▸ **WHAT THE EXERCISE ASKS**: Filter the records for lines holding the string "every".

(RECORDED INFORMATION)

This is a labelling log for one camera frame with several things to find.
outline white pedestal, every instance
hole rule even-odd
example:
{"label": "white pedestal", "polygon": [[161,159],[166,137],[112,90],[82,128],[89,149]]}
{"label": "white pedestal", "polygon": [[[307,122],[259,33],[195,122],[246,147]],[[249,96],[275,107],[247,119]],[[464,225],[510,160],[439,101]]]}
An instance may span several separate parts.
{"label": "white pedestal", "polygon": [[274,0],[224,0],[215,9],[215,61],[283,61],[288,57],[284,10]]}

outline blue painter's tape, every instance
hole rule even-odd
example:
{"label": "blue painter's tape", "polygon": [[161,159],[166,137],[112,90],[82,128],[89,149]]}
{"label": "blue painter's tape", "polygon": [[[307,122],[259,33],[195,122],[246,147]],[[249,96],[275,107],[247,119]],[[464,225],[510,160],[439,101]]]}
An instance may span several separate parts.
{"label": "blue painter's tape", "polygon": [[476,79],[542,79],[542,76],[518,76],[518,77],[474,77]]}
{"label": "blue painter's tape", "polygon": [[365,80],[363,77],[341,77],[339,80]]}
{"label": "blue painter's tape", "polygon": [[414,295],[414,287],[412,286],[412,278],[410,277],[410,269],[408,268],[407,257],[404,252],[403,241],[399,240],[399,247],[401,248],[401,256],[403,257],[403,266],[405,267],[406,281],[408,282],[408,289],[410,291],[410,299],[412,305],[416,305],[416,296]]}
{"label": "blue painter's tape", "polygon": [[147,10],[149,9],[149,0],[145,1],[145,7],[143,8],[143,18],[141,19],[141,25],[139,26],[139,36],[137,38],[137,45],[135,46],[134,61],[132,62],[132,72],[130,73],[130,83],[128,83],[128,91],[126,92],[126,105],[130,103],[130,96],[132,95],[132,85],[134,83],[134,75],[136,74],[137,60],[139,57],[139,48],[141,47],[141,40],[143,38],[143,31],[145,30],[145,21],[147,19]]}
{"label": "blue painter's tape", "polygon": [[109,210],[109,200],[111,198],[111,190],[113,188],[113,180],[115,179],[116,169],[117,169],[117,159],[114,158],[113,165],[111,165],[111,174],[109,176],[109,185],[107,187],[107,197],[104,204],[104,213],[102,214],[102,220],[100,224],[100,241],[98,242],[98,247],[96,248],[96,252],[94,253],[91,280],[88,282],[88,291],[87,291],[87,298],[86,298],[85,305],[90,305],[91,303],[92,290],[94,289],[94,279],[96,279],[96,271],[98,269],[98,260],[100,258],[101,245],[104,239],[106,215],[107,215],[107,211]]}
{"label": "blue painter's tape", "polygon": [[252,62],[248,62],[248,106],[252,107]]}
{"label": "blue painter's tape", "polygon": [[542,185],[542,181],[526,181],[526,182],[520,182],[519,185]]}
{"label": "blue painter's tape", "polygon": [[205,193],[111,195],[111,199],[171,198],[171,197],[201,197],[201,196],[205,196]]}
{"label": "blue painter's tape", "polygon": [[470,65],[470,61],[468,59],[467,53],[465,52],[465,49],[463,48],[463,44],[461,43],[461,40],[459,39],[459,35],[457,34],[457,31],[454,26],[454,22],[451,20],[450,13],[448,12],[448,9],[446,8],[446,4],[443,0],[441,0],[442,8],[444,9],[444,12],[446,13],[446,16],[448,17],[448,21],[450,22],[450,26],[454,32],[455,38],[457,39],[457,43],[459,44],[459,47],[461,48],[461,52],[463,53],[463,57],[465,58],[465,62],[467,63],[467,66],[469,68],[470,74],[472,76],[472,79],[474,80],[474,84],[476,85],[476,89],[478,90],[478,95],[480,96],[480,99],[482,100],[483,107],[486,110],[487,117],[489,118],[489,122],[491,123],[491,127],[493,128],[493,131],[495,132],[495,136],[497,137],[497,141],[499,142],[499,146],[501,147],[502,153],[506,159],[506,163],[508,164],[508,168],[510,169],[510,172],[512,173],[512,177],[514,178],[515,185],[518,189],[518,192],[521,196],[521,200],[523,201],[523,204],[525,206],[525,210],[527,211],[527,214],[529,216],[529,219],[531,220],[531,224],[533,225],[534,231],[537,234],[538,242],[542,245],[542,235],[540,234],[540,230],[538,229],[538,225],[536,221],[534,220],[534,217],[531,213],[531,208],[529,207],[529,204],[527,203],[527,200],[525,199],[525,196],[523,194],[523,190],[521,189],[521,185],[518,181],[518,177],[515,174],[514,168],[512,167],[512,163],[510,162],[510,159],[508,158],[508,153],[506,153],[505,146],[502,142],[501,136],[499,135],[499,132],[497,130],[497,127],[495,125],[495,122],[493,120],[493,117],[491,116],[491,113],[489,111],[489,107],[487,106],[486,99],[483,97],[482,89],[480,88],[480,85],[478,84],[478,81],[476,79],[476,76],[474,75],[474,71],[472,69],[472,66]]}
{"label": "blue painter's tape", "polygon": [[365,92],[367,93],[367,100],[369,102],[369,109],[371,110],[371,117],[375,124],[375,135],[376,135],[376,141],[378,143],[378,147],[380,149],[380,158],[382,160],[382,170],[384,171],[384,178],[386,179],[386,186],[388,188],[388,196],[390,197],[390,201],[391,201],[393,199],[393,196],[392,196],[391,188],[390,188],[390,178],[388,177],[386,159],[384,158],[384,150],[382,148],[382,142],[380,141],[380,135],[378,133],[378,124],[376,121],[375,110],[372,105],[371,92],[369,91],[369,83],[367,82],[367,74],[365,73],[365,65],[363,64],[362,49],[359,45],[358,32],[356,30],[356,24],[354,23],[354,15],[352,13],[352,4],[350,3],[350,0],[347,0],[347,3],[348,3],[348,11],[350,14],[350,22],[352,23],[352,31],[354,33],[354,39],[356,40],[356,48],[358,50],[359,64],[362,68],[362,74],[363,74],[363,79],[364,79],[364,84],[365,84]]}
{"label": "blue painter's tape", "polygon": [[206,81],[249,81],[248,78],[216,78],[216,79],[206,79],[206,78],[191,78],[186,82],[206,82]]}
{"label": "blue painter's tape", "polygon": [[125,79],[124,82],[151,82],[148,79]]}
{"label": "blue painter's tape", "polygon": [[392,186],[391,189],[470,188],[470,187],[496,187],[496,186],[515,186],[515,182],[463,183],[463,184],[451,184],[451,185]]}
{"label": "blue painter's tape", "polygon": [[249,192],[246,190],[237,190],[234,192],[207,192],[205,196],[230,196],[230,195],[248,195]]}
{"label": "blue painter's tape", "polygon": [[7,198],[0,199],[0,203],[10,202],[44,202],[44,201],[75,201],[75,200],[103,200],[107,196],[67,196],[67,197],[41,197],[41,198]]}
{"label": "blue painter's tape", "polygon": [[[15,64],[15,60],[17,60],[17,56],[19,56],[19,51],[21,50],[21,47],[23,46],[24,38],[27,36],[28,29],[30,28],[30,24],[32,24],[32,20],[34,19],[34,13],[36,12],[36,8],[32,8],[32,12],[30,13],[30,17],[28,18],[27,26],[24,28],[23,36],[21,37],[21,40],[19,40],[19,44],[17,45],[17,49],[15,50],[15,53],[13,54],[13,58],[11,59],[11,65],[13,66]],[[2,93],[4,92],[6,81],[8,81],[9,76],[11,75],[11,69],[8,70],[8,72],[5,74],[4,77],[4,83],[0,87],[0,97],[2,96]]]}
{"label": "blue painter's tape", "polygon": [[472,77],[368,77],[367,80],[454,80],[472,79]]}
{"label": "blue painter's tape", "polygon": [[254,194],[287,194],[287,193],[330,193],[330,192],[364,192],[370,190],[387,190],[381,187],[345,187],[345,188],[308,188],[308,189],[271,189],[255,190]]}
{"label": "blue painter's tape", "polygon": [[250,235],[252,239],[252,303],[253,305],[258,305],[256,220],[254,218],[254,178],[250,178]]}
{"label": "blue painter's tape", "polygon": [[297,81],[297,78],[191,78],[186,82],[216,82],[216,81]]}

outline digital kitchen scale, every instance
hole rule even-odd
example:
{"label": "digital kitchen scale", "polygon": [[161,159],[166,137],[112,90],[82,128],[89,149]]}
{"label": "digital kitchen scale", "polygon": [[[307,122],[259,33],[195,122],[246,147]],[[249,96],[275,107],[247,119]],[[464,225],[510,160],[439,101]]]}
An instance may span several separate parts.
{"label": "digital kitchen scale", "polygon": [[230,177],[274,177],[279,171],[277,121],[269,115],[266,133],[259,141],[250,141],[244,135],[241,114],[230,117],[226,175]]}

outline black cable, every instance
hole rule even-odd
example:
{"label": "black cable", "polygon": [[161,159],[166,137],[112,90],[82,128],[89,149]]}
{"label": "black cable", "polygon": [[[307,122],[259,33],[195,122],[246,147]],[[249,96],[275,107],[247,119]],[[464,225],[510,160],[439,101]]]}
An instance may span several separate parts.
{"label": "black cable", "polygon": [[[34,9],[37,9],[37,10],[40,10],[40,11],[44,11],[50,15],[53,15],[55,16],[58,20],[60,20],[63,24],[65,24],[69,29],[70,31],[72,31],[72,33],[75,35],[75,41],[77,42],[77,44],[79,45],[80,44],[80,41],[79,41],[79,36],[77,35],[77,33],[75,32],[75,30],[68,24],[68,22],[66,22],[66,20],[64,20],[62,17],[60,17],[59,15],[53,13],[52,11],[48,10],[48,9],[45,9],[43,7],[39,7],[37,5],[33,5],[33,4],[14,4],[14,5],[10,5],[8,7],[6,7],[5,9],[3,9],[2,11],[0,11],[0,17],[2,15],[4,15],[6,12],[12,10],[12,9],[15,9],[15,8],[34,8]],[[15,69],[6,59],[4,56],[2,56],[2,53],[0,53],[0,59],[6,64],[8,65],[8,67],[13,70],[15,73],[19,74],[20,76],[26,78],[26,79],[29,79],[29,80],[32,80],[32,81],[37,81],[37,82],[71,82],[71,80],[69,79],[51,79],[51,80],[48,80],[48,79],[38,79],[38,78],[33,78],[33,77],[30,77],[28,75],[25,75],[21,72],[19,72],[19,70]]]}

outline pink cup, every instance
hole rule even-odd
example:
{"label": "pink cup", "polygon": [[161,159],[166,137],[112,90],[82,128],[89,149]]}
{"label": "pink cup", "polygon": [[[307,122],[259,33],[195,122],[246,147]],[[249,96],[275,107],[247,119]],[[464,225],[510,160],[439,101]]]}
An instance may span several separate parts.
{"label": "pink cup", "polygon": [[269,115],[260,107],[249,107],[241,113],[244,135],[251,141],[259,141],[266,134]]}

(End RECORDED INFORMATION)

▸ **EXPECTED ANSWER**:
outline white pedestal, every instance
outline blue painter's tape, every instance
outline digital kitchen scale, every instance
outline black cable, every instance
outline pink cup, every instance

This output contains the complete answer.